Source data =
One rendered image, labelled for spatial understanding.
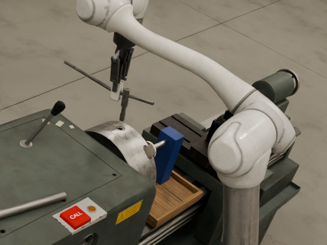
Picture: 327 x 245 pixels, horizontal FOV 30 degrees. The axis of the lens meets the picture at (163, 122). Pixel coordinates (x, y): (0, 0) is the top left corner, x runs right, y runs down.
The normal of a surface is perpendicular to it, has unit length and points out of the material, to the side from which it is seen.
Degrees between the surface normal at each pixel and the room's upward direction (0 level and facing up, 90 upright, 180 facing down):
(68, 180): 0
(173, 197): 0
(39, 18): 0
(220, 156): 84
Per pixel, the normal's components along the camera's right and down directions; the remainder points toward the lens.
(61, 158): 0.27, -0.81
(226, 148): -0.55, 0.28
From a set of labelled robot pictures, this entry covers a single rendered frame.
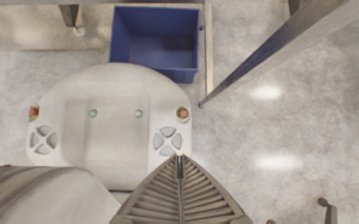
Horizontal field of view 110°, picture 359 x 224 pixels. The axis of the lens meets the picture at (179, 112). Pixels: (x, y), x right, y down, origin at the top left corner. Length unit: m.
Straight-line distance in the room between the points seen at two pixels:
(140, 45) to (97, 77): 0.48
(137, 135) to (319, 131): 1.05
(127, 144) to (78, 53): 0.73
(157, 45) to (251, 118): 0.72
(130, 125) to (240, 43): 0.82
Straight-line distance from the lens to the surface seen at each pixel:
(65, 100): 0.55
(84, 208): 0.23
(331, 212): 1.19
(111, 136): 0.54
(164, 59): 0.86
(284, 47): 0.21
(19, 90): 1.26
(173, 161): 0.17
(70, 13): 1.09
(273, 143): 0.97
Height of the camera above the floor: 0.78
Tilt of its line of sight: 85 degrees down
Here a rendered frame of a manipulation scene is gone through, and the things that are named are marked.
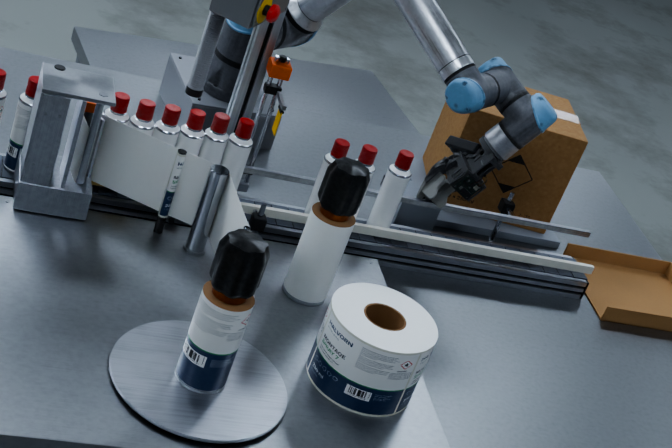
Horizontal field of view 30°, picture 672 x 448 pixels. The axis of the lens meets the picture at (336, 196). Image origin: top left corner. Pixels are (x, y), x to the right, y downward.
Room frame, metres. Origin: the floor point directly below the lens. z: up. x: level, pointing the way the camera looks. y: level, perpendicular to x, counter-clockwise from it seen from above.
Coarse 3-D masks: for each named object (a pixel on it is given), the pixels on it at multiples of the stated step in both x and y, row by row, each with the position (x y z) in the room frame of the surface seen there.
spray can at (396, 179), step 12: (408, 156) 2.44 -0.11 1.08; (396, 168) 2.44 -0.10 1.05; (408, 168) 2.45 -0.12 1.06; (384, 180) 2.44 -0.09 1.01; (396, 180) 2.43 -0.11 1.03; (408, 180) 2.45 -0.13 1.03; (384, 192) 2.43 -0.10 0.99; (396, 192) 2.43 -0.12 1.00; (384, 204) 2.43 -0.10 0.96; (396, 204) 2.44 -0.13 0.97; (372, 216) 2.44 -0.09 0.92; (384, 216) 2.43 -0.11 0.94
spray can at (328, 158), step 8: (336, 144) 2.38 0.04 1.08; (344, 144) 2.38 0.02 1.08; (336, 152) 2.37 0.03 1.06; (344, 152) 2.38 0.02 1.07; (328, 160) 2.37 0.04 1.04; (320, 168) 2.38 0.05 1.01; (320, 176) 2.37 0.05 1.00; (320, 184) 2.37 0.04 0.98; (312, 192) 2.38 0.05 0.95; (312, 200) 2.37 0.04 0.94
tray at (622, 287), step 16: (576, 256) 2.78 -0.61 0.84; (592, 256) 2.80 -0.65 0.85; (608, 256) 2.81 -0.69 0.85; (624, 256) 2.83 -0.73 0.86; (640, 256) 2.85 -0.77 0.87; (592, 272) 2.74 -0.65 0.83; (608, 272) 2.77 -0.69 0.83; (624, 272) 2.80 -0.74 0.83; (640, 272) 2.84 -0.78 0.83; (656, 272) 2.87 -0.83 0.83; (592, 288) 2.66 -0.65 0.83; (608, 288) 2.69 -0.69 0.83; (624, 288) 2.72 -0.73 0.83; (640, 288) 2.75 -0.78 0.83; (656, 288) 2.78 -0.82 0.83; (592, 304) 2.58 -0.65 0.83; (608, 304) 2.61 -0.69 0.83; (624, 304) 2.64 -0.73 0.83; (640, 304) 2.67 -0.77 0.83; (656, 304) 2.70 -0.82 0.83; (608, 320) 2.54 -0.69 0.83; (624, 320) 2.55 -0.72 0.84; (640, 320) 2.57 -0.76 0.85; (656, 320) 2.58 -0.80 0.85
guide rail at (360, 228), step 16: (256, 208) 2.30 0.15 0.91; (272, 208) 2.32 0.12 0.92; (400, 240) 2.42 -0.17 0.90; (416, 240) 2.44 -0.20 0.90; (432, 240) 2.45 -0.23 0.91; (448, 240) 2.47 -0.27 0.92; (496, 256) 2.51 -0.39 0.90; (512, 256) 2.52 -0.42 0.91; (528, 256) 2.54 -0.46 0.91; (544, 256) 2.56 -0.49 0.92
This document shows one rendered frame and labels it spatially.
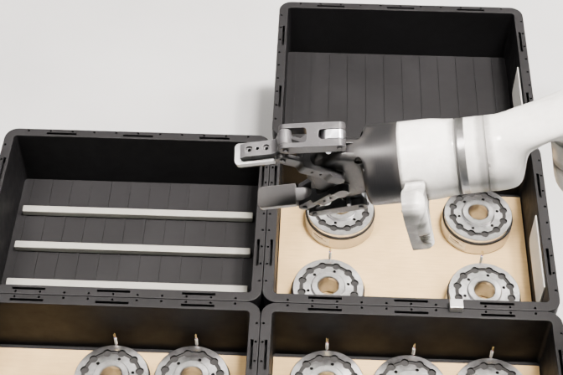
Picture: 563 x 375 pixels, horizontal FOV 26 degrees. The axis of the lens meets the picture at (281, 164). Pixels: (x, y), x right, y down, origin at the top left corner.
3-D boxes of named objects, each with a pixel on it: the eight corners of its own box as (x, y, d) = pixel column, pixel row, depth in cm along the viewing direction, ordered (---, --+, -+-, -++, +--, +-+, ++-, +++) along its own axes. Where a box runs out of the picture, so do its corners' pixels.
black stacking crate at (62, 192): (271, 187, 192) (270, 138, 183) (260, 348, 172) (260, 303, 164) (20, 179, 193) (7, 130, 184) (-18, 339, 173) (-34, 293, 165)
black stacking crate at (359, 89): (510, 59, 210) (520, 11, 202) (526, 192, 191) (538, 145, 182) (281, 53, 211) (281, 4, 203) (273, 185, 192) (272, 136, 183)
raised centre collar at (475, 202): (494, 202, 183) (494, 200, 183) (494, 228, 180) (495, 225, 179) (461, 200, 183) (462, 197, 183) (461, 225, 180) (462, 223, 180)
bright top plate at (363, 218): (373, 185, 186) (373, 182, 185) (374, 238, 179) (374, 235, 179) (307, 184, 186) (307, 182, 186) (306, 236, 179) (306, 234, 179)
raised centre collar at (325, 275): (346, 274, 174) (346, 272, 174) (344, 303, 171) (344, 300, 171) (312, 272, 175) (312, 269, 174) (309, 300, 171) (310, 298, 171)
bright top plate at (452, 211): (510, 192, 185) (511, 190, 184) (512, 245, 178) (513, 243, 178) (444, 187, 186) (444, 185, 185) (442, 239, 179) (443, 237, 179)
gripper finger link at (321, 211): (366, 205, 117) (306, 211, 119) (369, 213, 119) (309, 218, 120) (365, 180, 119) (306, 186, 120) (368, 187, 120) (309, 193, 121)
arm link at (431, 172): (399, 215, 105) (472, 208, 104) (393, 102, 110) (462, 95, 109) (412, 255, 113) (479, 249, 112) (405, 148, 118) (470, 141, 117)
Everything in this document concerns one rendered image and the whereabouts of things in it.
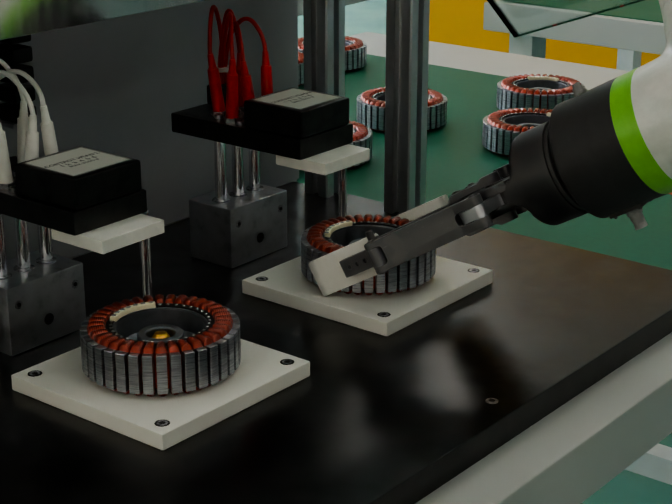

Aim of the task =
Retype all entries exactly; omit pictures.

Response =
One rendered image, labelled for spatial understanding.
Picture: 327 x 245 pixels, horizontal FOV 30 degrees. The axis of the lens meets the picture at (163, 122). Pixel coordinates (x, y): (0, 0) is the top left corner, x runs right, y runs down.
The normal of a surface is perpendicular to it, has unit length and points out of the material, to the side from which it is seen.
Degrees between the surface normal at each pixel and the room's upward direction (0 level and facing up, 90 upright, 180 facing down):
(68, 180): 0
(173, 197): 0
(39, 18): 0
(220, 156): 84
Per pixel, the normal's components along the camera's right and down directions; the remainder points toward the lens.
(61, 158): 0.27, -0.81
(226, 148): -0.55, 0.28
From a set of labelled robot pictures, this entry covers a single rendered frame.
Horizontal field of view 110°, picture 359 x 224 pixels. The axis of the lens meets the picture at (179, 112). Pixels: (x, y), x right, y down, origin at the top left corner. Length unit: m.
Straight-line distance in the room between the points seen at two pixels:
(140, 45) to (97, 77): 0.48
(137, 135) to (319, 131): 1.05
(127, 144) to (78, 53): 0.73
(157, 45) to (251, 118): 0.72
(130, 125) to (240, 43): 0.82
Straight-line distance from the lens to the surface seen at each pixel:
(65, 100): 0.55
(84, 208): 0.23
(331, 212): 1.19
(111, 136): 0.54
(164, 59): 0.86
(284, 47): 0.21
(19, 90): 1.26
(173, 161): 0.17
(70, 13): 1.09
(273, 143): 0.97
Height of the camera above the floor: 0.78
Tilt of its line of sight: 85 degrees down
Here a rendered frame of a manipulation scene is gone through, and the things that are named are marked.
Horizontal field of view 30°, picture 672 x 448 pixels. The axis of the lens meets the picture at (336, 196). Image origin: top left corner. Pixels are (x, y), x to the right, y downward.
Room frame, metres. Origin: the floor point directly below the lens. z: up. x: level, pointing the way the camera looks. y: level, perpendicular to x, counter-clockwise from it seen from above.
Coarse 3-D masks: for each named object (a pixel on it is given), the pixels on it at multiples of the stated step in both x and y, row by row, each with the position (x y z) in the room frame of the surface seen there.
spray can at (396, 179), step 12: (408, 156) 2.44 -0.11 1.08; (396, 168) 2.44 -0.10 1.05; (408, 168) 2.45 -0.12 1.06; (384, 180) 2.44 -0.09 1.01; (396, 180) 2.43 -0.11 1.03; (408, 180) 2.45 -0.13 1.03; (384, 192) 2.43 -0.10 0.99; (396, 192) 2.43 -0.12 1.00; (384, 204) 2.43 -0.10 0.96; (396, 204) 2.44 -0.13 0.97; (372, 216) 2.44 -0.09 0.92; (384, 216) 2.43 -0.11 0.94
spray can at (328, 158), step 8: (336, 144) 2.38 0.04 1.08; (344, 144) 2.38 0.02 1.08; (336, 152) 2.37 0.03 1.06; (344, 152) 2.38 0.02 1.07; (328, 160) 2.37 0.04 1.04; (320, 168) 2.38 0.05 1.01; (320, 176) 2.37 0.05 1.00; (320, 184) 2.37 0.04 0.98; (312, 192) 2.38 0.05 0.95; (312, 200) 2.37 0.04 0.94
tray at (622, 287), step 16: (576, 256) 2.78 -0.61 0.84; (592, 256) 2.80 -0.65 0.85; (608, 256) 2.81 -0.69 0.85; (624, 256) 2.83 -0.73 0.86; (640, 256) 2.85 -0.77 0.87; (592, 272) 2.74 -0.65 0.83; (608, 272) 2.77 -0.69 0.83; (624, 272) 2.80 -0.74 0.83; (640, 272) 2.84 -0.78 0.83; (656, 272) 2.87 -0.83 0.83; (592, 288) 2.66 -0.65 0.83; (608, 288) 2.69 -0.69 0.83; (624, 288) 2.72 -0.73 0.83; (640, 288) 2.75 -0.78 0.83; (656, 288) 2.78 -0.82 0.83; (592, 304) 2.58 -0.65 0.83; (608, 304) 2.61 -0.69 0.83; (624, 304) 2.64 -0.73 0.83; (640, 304) 2.67 -0.77 0.83; (656, 304) 2.70 -0.82 0.83; (608, 320) 2.54 -0.69 0.83; (624, 320) 2.55 -0.72 0.84; (640, 320) 2.57 -0.76 0.85; (656, 320) 2.58 -0.80 0.85
guide rail at (360, 228), step 16: (256, 208) 2.30 0.15 0.91; (272, 208) 2.32 0.12 0.92; (400, 240) 2.42 -0.17 0.90; (416, 240) 2.44 -0.20 0.90; (432, 240) 2.45 -0.23 0.91; (448, 240) 2.47 -0.27 0.92; (496, 256) 2.51 -0.39 0.90; (512, 256) 2.52 -0.42 0.91; (528, 256) 2.54 -0.46 0.91; (544, 256) 2.56 -0.49 0.92
This document shows one rendered frame and labels it spatially.
Picture: 563 x 375 pixels, horizontal FOV 26 degrees. The axis of the lens meets the picture at (281, 164). Pixels: (x, y), x right, y down, origin at the top left corner.
3-D boxes of named objects, each with a pixel on it: the eight corners of its own box as (x, y, d) = pixel column, pixel row, depth in cm along the viewing direction, ordered (---, --+, -+-, -++, +--, +-+, ++-, +++) along its own axes. Where a box runs out of the picture, so do its corners' pixels.
black stacking crate at (62, 192): (271, 187, 192) (270, 138, 183) (260, 348, 172) (260, 303, 164) (20, 179, 193) (7, 130, 184) (-18, 339, 173) (-34, 293, 165)
black stacking crate at (359, 89): (510, 59, 210) (520, 11, 202) (526, 192, 191) (538, 145, 182) (281, 53, 211) (281, 4, 203) (273, 185, 192) (272, 136, 183)
raised centre collar at (475, 202): (494, 202, 183) (494, 200, 183) (494, 228, 180) (495, 225, 179) (461, 200, 183) (462, 197, 183) (461, 225, 180) (462, 223, 180)
bright top plate at (363, 218): (373, 185, 186) (373, 182, 185) (374, 238, 179) (374, 235, 179) (307, 184, 186) (307, 182, 186) (306, 236, 179) (306, 234, 179)
raised centre collar at (325, 275): (346, 274, 174) (346, 272, 174) (344, 303, 171) (344, 300, 171) (312, 272, 175) (312, 269, 174) (309, 300, 171) (310, 298, 171)
bright top plate at (452, 211): (510, 192, 185) (511, 190, 184) (512, 245, 178) (513, 243, 178) (444, 187, 186) (444, 185, 185) (442, 239, 179) (443, 237, 179)
gripper finger link at (321, 211): (366, 205, 117) (306, 211, 119) (369, 213, 119) (309, 218, 120) (365, 180, 119) (306, 186, 120) (368, 187, 120) (309, 193, 121)
arm link at (431, 172): (399, 215, 105) (472, 208, 104) (393, 102, 110) (462, 95, 109) (412, 255, 113) (479, 249, 112) (405, 148, 118) (470, 141, 117)
Everything in this document concerns one rendered image and the whereabouts of things in it.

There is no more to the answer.